» **Work to be completed**: Nothing should be output except the lines from the top of the material below through the line that contains "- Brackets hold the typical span", each exactly as written.

» **Dataset excerpts**:
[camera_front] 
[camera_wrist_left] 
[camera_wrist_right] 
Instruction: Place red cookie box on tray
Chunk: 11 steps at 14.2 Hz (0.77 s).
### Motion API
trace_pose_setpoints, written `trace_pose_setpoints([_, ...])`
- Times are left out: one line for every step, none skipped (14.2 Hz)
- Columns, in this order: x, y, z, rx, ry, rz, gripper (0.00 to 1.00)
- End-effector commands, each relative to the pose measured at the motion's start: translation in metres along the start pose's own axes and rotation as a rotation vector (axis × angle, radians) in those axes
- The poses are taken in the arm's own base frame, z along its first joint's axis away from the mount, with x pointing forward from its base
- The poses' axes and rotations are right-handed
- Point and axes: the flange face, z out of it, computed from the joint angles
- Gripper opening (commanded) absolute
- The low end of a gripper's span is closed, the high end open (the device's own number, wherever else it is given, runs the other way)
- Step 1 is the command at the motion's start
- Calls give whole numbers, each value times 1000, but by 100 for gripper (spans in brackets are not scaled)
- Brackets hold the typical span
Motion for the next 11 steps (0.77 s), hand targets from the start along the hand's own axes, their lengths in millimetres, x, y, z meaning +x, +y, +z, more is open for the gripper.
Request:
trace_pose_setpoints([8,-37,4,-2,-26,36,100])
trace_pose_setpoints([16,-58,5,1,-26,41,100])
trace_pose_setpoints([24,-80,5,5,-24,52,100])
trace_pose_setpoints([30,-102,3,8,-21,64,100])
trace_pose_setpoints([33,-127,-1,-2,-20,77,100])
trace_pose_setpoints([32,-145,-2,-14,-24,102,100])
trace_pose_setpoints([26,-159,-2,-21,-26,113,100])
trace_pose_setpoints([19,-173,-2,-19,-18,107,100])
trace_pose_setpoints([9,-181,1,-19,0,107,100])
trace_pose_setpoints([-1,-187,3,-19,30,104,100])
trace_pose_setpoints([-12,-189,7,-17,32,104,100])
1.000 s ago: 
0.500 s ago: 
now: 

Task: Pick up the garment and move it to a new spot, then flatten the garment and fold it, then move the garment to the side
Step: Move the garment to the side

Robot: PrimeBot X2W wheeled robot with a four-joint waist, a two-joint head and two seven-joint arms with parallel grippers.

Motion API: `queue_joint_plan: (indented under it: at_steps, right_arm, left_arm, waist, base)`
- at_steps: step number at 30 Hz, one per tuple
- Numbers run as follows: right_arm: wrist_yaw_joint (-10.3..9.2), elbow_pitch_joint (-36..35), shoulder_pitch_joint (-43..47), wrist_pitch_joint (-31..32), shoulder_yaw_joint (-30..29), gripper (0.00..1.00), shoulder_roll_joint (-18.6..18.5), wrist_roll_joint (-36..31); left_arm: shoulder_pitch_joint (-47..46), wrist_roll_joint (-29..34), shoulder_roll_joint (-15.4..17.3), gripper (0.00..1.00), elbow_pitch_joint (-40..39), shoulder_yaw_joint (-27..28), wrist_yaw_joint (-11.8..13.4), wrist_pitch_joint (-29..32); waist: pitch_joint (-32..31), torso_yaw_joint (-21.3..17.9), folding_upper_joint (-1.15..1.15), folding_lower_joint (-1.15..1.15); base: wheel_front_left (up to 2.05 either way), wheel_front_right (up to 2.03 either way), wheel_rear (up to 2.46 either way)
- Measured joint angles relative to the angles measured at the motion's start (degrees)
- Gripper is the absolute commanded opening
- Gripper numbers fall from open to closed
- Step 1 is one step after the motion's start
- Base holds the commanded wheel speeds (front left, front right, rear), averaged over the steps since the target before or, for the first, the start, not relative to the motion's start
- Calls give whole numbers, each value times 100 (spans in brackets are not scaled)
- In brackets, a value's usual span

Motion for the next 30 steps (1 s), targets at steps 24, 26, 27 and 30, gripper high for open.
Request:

» **Solution to the exercise**:
[camera_front] 
[camera_wrist_left] 
[camera_wrist_right] 
Instruction: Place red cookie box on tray
Chunk: 11 steps at 14.2 Hz (0.77 s).
### Motion API
trace_pose_setpoints, written `trace_pose_setpoints([_, ...])`
- Times are left out: one line for every step, none skipped (14.2 Hz)
- Columns, in this order: x, y, z, rx, ry, rz, gripper (0.00 to 1.00)
- End-effector commands, each relative to the pose measured at the motion's start: translation in metres along the start pose's own axes and rotation as a rotation vector (axis × angle, radians) in those axes
- The poses are taken in the arm's own base frame, z along its first joint's axis away from the mount, with x pointing forward from its base
- The poses' axes and rotations are right-handed
- Point and axes: the flange face, z out of it, computed from the joint angles
- Gripper opening (commanded) absolute
- The low end of a gripper's span is closed, the high end open (the device's own number, wherever else it is given, runs the other way)
- Step 1 is the command at the motion's start
- Calls give whole numbers, each value times 1000, but by 100 for gripper (spans in brackets are not scaled)
- Brackets hold the typical span

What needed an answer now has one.